Note that NS2 has also been destroyed, and that's even more recent than NS1. It was definitely sabotage, it can't be anything else given the timing, and it has to be state sponsored given that the pipelines are under the ocean. Berlin apparently thinks it would require submarines or special forces.
US / Ukraine are unfortunately the only states for which this makes sense (perhaps US with back-room permission from some people in the German government):
1. Biden stated flat out he would never allow NS2 to go live. "There will no longer be a NS2, we will end it" and when asked by a reporter "how will you do that exactly" he replied "i promise you we will be able to do it". This makes the USA the prime suspect by far, worryingly and alarmingly.
2. Ukraine wants to keep Europe from supporting Russia via gas purchases but if the attack is traced back to them it would immediately kill public support for them, this would be an insanely risky and counter-productive move.
3. Russia has no reason to blow up its own pipelines and every reason not to. They were hoping Europe goes back to buying their gas, maybe even ending sanctions to get it. This ends that possibility for a while.

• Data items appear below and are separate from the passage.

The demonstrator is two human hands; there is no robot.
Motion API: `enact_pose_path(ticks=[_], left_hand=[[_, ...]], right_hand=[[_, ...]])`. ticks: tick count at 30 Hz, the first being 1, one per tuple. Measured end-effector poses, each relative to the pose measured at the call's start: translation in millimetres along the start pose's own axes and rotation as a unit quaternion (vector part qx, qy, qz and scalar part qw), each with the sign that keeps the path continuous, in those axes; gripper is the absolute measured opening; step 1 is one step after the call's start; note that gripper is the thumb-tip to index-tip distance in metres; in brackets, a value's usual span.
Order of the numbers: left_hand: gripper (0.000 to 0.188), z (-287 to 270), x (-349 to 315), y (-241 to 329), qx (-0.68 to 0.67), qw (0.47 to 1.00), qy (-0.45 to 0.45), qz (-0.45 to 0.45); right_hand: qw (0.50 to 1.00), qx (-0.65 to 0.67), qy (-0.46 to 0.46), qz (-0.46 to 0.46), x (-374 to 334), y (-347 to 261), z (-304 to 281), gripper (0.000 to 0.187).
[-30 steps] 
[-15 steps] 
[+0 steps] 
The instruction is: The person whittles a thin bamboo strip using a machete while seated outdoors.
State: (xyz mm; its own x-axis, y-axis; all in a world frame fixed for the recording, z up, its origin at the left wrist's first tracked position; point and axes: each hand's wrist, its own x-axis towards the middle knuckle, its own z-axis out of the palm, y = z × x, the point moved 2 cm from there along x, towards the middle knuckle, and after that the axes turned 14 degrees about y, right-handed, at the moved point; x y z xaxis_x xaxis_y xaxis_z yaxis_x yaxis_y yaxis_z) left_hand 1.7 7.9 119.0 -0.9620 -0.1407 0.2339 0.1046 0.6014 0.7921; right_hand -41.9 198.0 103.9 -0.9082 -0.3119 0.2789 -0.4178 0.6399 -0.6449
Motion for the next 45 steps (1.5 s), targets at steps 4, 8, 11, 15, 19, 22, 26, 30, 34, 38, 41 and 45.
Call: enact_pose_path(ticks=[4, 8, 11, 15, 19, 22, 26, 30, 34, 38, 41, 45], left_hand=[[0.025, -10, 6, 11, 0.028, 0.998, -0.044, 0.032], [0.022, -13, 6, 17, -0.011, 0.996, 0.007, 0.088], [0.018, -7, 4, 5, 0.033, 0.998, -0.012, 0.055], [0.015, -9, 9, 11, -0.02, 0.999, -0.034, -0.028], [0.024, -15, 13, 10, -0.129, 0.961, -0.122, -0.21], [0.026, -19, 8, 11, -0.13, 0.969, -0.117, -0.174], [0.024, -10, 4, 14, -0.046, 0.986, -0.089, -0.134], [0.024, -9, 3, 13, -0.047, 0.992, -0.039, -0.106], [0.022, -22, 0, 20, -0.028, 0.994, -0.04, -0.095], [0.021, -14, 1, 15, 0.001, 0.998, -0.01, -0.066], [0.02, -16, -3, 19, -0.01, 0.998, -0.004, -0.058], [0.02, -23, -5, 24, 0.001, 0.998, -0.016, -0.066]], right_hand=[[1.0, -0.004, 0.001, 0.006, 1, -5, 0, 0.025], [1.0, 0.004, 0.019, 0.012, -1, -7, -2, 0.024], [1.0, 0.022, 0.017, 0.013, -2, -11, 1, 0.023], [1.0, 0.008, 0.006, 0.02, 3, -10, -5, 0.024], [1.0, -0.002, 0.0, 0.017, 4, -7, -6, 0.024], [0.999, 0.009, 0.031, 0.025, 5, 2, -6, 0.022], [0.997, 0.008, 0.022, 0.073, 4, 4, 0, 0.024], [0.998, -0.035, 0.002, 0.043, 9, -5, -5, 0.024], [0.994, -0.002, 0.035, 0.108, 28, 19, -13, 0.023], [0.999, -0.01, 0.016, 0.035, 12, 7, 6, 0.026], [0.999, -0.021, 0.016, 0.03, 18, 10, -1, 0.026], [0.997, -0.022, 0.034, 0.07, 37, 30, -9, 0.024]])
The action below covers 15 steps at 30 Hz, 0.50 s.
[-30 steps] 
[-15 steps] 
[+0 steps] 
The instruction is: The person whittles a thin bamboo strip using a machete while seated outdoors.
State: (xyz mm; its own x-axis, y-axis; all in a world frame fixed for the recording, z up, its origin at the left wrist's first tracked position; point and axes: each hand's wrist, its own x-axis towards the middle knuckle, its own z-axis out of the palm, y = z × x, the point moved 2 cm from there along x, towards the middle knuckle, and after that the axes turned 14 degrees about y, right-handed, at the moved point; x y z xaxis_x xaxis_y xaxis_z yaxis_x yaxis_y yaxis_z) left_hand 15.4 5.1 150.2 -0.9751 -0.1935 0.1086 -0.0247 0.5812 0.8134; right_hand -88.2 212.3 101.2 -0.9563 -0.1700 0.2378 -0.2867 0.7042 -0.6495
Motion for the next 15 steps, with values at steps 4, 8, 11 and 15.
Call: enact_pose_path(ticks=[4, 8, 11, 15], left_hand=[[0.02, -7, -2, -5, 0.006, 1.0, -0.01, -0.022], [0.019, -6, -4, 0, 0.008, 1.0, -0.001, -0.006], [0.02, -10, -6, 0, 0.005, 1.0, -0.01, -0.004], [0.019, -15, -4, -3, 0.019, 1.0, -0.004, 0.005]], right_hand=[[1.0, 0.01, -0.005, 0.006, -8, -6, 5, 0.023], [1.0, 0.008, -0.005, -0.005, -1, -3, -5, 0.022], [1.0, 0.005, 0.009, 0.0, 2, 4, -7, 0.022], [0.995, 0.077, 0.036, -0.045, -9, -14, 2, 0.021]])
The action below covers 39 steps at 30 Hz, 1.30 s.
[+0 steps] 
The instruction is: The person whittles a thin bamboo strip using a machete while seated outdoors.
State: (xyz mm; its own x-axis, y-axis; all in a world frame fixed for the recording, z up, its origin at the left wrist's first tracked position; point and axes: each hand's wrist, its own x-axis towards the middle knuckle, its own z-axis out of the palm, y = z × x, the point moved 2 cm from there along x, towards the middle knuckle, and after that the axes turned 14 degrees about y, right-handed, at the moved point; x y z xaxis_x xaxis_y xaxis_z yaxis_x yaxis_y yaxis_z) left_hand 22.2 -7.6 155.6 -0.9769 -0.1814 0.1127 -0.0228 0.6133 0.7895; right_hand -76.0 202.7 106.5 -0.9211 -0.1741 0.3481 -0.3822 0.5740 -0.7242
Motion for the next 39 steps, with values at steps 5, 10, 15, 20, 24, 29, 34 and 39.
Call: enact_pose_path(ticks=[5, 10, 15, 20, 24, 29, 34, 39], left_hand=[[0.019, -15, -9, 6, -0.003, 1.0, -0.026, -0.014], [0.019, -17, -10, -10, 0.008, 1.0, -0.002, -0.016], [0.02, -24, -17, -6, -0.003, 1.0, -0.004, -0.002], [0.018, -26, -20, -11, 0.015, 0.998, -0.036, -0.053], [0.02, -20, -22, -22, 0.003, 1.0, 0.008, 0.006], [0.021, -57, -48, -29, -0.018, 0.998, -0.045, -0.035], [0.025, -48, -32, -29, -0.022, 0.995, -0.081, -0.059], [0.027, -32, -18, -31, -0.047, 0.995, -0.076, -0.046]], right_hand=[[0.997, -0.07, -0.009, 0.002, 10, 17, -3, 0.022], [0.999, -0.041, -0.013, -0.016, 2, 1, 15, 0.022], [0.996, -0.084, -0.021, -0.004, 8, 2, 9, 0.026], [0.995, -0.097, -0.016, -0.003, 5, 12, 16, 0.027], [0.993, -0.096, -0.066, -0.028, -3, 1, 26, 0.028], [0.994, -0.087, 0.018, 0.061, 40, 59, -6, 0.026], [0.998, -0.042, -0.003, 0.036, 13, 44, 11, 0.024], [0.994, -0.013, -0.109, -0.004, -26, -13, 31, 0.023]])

We do really need to cut it out with the absurd "Putin is a 4D chess grandmaster" explanations, they make the west look collectively crazy.
Russia has an enormous reason to sabotage NordStream 1 and 2, because russia has contractualized massive amount of gas to sell to Germany and other for decades, it explains why Uniper has to be bailed out. If Gazprom fails to meet its expectations it is liable for a reimbursement so it wants to avoid going to international arbitration that would use all the russian money frozen, so it has organized plausible deniability with the turbine, and now with NS1/NS2, and is currently messing up with the one transiting in ukraine as it is menacing to ban Naftogaz.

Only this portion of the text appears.